What is expected
Give back one number only: how many lines in the material below contain "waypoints".

Data block
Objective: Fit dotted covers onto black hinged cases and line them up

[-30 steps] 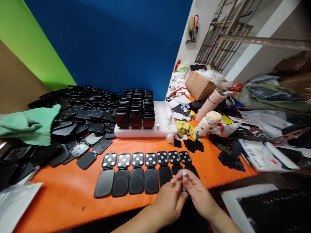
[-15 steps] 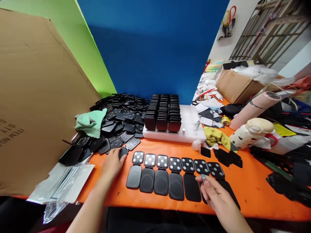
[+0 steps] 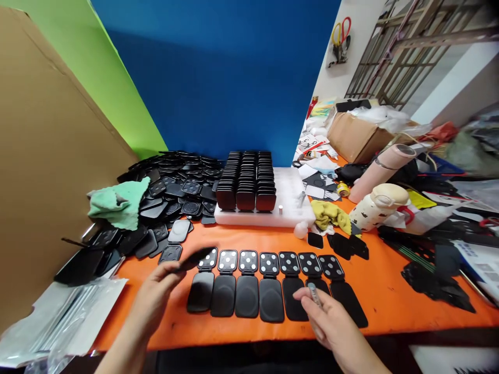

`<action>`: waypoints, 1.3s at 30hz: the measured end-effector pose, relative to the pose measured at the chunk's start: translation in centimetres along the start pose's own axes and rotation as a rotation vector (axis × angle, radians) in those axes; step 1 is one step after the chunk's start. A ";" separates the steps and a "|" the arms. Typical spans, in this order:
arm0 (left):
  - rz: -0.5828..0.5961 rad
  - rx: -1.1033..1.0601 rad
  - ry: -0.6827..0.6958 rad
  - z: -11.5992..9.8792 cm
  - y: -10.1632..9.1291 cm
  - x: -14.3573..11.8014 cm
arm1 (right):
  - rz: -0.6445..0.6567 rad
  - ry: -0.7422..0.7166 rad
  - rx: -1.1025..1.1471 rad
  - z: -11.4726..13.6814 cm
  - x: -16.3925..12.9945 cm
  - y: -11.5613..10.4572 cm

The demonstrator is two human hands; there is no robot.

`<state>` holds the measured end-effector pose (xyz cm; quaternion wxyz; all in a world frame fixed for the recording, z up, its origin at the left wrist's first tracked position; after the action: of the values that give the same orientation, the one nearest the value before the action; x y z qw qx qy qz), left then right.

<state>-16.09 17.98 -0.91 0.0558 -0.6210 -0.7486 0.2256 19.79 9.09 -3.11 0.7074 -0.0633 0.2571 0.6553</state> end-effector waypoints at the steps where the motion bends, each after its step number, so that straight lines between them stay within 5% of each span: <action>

Written solution
2